Items from a dataset
○ ○ ○
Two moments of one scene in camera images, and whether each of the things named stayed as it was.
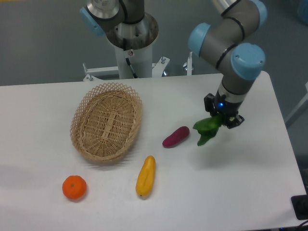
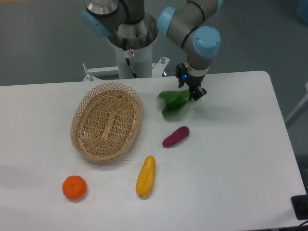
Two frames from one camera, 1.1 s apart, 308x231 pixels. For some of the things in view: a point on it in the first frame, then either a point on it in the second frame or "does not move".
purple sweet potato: x=179 y=134 does not move
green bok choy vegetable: x=208 y=128 to x=174 y=101
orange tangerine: x=74 y=186 does not move
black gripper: x=224 y=107 to x=193 y=82
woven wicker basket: x=105 y=121 does not move
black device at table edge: x=300 y=204 does not move
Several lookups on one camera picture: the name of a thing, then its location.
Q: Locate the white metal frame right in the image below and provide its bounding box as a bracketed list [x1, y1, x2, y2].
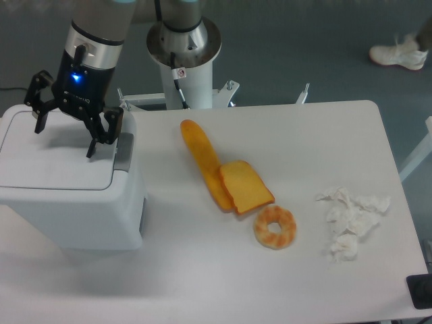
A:
[399, 116, 432, 182]

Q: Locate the crumpled white tissue paper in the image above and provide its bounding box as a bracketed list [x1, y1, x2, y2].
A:
[315, 186, 391, 263]

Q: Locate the white sneaker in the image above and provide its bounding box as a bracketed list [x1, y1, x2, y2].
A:
[369, 34, 428, 71]

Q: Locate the black device at table edge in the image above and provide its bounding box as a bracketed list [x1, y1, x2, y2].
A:
[406, 273, 432, 309]

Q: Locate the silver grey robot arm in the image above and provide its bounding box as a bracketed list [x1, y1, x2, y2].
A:
[24, 1, 136, 157]

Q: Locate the orange toast slice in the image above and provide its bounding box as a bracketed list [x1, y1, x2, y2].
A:
[219, 160, 275, 215]

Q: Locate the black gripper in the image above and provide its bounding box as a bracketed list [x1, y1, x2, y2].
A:
[24, 45, 124, 158]

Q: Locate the glazed ring donut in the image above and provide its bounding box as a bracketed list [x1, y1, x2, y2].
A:
[253, 205, 297, 250]

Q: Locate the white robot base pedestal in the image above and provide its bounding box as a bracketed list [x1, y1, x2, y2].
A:
[146, 18, 221, 110]

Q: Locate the long orange baguette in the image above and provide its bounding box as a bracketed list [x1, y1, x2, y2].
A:
[180, 119, 233, 212]

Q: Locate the black cable on pedestal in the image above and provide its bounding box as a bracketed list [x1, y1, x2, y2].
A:
[169, 51, 190, 110]

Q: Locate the white trash can body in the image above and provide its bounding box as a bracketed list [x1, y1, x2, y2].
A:
[1, 112, 147, 250]

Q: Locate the white trash can lid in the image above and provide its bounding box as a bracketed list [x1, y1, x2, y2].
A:
[1, 105, 115, 190]
○ ○ ○
GOAL OF THE EXERCISE
Determine the number of lines in the entries that hold the string "orange"; write that number and nothing else.

ANSWER SPACE
3